- 12m +
- Contains: Eggs, Dairy, Gluten
This recipe is fab for lunchbox’s and is loved by both kids and adults so it’ll feed the whole family. It’s not your standard bland quiche, it really packs a flavour punch. I often make two of these at a time, slice them and pop them in the freezer, they defrost quickly so also work well for an unplanned dinner.

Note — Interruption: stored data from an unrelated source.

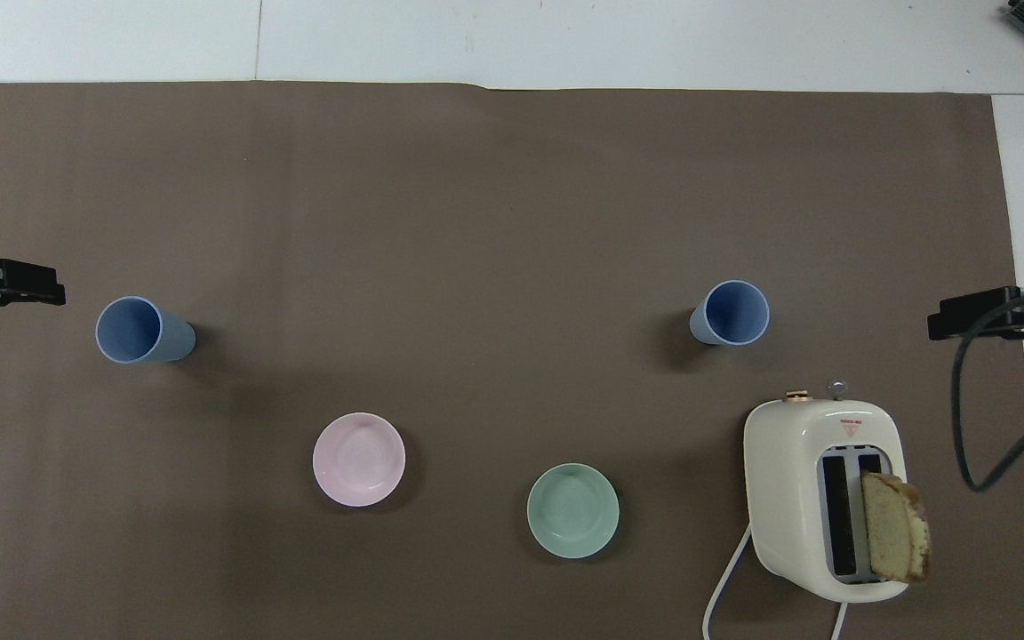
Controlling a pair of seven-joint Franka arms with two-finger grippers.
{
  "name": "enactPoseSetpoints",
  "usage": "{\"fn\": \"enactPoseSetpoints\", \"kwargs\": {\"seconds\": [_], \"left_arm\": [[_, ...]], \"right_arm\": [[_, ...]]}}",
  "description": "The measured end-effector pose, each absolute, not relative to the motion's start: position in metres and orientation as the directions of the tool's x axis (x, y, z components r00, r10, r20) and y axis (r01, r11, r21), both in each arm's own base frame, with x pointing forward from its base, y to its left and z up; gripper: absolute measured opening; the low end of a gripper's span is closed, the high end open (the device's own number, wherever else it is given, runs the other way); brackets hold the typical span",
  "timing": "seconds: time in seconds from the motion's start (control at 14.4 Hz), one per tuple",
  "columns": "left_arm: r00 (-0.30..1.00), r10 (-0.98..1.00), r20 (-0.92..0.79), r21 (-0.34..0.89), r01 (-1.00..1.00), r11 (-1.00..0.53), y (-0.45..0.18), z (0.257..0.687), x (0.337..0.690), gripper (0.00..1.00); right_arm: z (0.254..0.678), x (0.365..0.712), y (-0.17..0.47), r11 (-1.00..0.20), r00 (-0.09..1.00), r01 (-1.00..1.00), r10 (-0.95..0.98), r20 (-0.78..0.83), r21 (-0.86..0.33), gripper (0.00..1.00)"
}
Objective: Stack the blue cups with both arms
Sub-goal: 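Reach the left gripper to the blue cup nearest it and grasp it, then carry the blue cup with the left gripper toward the table center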
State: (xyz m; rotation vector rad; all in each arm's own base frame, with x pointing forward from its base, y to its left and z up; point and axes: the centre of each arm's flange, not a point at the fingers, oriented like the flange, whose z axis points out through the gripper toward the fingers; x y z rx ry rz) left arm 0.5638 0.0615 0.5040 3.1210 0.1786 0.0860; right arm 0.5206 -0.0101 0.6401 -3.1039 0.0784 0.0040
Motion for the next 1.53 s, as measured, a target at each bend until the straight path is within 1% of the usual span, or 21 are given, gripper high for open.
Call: {"fn": "enactPoseSetpoints", "kwargs": {"seconds": [0.42, 0.56, 0.84, 0.91, 0.98, 1.11, 1.39, 1.46, 1.53], "left_arm": [[0.992, 0.119, 0.039, 0.017, 0.118, -0.993, 0.062, 0.414, 0.56, 1.0], [0.993, 0.119, 0.027, 0.017, 0.119, -0.993, 0.062, 0.396, 0.558, 1.0], [0.993, 0.119, 0.0, 0.017, 0.119, -0.993, 0.061, 0.378, 0.555, 1.0], [0.993, 0.118, -0.002, 0.017, 0.118, -0.993, 0.061, 0.377, 0.555, 0.92], [0.993, 0.118, -0.002, 0.017, 0.118, -0.993, 0.061, 0.377, 0.555, 0.77], [0.993, 0.117, -0.004, 0.017, 0.117, -0.993, 0.06, 0.376, 0.555, 0.52], [0.99, 0.14, 0.002, 0.055, 0.14, -0.989, 0.057, 0.378, 0.557, 0.07], [0.989, 0.145, 0.015, 0.064, 0.144, -0.988, 0.057, 0.384, 0.561, 0.04], [0.988, 0.147, 0.034, 0.068, 0.145, -0.987, 0.058, 0.394, 0.567, 0.04]], "right_arm": [[0.64, 0.521, -0.01, -0.998, 0.999, -0.051, -0.05, -0.003, -0.037, 1.0], [0.64, 0.521, -0.01, -0.998, 0.999, -0.051, -0.05, -0.003, -0.037, 1.0], [0.64, 0.521, -0.01, -0.998, 0.999, -0.051, -0.05, -0.003, -0.037, 1.0], [0.64, 0.521, -0.01, -0.998, 0.999, -0.051, -0.05, -0.003, -0.037, 1.0], [0.64, 0.521, -0.01, -0.998, 0.999, -0.051, -0.05, -0.003, -0.037, 1.0], [0.64, 0.521, -0.01, -0.998, 0.999, -0.051, -0.05, -0.003, -0.037, 1.0], [0.64, 0.521, -0.01, -0.998, 0.999, -0.051, -0.05, -0.003, -0.037, 1.0], [0.64, 0.521, -0.01, -0.998, 0.999, -0.051, -0.05, -0.003, -0.037, 1.0], [0.64, 0.521, -0.01, -0.998, 0.999, -0.051, -0.05, -0.003, -0.037, 1.0]]}}
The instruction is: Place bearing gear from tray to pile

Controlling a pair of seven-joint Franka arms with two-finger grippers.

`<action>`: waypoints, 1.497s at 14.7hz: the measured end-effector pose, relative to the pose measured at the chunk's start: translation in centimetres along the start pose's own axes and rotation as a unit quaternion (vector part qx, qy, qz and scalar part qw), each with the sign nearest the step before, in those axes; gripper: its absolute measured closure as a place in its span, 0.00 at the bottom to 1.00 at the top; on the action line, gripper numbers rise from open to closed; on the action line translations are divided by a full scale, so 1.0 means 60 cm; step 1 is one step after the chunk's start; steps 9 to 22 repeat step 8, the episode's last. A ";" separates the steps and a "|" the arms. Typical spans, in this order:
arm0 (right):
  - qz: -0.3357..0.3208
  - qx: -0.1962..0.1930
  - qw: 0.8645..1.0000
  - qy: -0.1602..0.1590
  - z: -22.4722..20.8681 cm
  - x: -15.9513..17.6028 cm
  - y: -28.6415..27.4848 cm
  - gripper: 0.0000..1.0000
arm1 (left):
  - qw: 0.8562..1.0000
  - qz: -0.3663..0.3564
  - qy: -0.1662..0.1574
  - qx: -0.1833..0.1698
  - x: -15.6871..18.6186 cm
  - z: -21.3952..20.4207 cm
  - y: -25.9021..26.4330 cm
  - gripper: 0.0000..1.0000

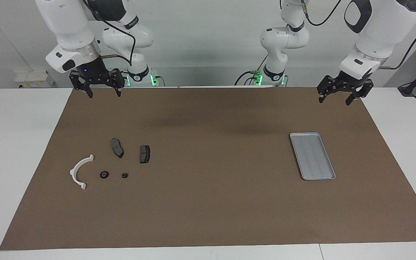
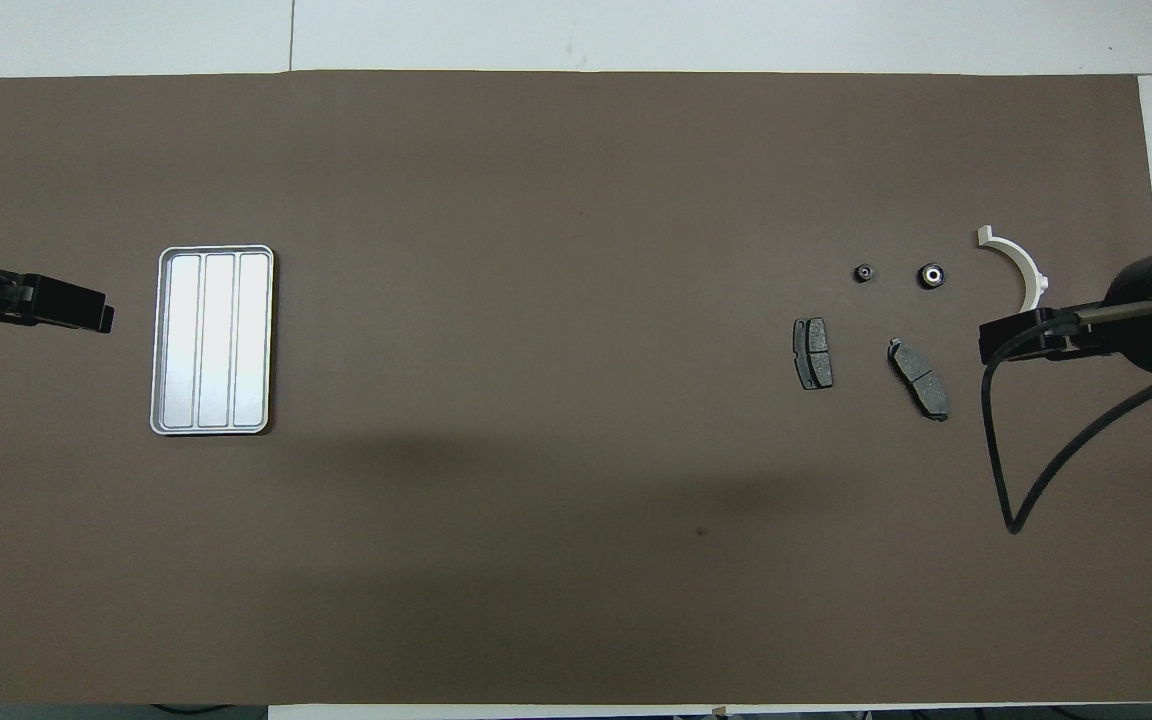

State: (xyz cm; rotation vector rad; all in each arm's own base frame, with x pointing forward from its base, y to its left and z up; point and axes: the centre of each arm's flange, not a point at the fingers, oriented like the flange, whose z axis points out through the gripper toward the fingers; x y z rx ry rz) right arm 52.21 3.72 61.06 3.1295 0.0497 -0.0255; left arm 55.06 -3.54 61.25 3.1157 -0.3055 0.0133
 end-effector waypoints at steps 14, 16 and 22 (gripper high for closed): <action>0.007 0.000 1.000 0.002 -0.001 0.001 -0.003 0.00 | 1.000 0.000 0.000 0.000 0.000 0.000 0.000 0.00; 0.007 0.000 1.000 0.002 -0.001 0.001 -0.003 0.00 | 1.000 0.000 0.000 0.000 0.000 0.000 0.000 0.00; 0.007 0.000 1.000 0.002 -0.001 0.001 -0.003 0.00 | 1.000 0.000 0.000 0.000 0.000 0.000 0.000 0.00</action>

I make my own shortcrust pastry in a food processor (recipe is included below) which is super quick, but there is nothing to stop you using shop brought pastry if you prefer. Also when blind baking the pastry, if you don’t have baking beans you can easily use rice instead.
(For the pastry)
- 125g plain flour (you can also use wholemeal)
- 55g butter
- 4 tablespoons water
(For the filling)
- 6 eggs
- 1/2 cup of milk
- 1 cup of grated mature cheddar
- 2 tablespoons tomato puree
- 3/4 cup broccoli florets
- 1 tomato or 4 cherry tomatoes.
To make the pastry: Place the flour into a large bowl, add the butter and rub in with your fingertips until the mixture resembles fine breadcrumbs. Alternatively add into a food processor and blitz to same texture.
Then add 2-3 tbsp water and mix to a firm dough. Knead the dough briefly and gently on a floured surface. Wrap in cling film and chill while preparing the filling.
Preheat oven to 180 degrees.
Lightly flour a rolling pin and work surface and roll out dough to a 12-inch round. Place in a 9-inch pie dish, leave the edges over hanging at this point. Place a sheet of baking paper over dough and fill with baking beans or rice. Bake until edge is dry and light golden, about 150 minutes. Remove the baking paper and the weights. You can trim the edges now if you wish, I normally leave mine looking “rustic”.
Spread the tomato paste over the pastry base, getting right into the edges. In a medium bowl, whisk together eggs and milk. Add the broccoli florets, and most of the cheese (leave a little to sprinkle on top) add a 1/4 teaspoon pepper for seasoning. Whisk to combine, pour into crust, lay the tomatoes on top and sprinkle the remaining cheese. Bake until center of quiche is just set, about 40 to 45 minutes.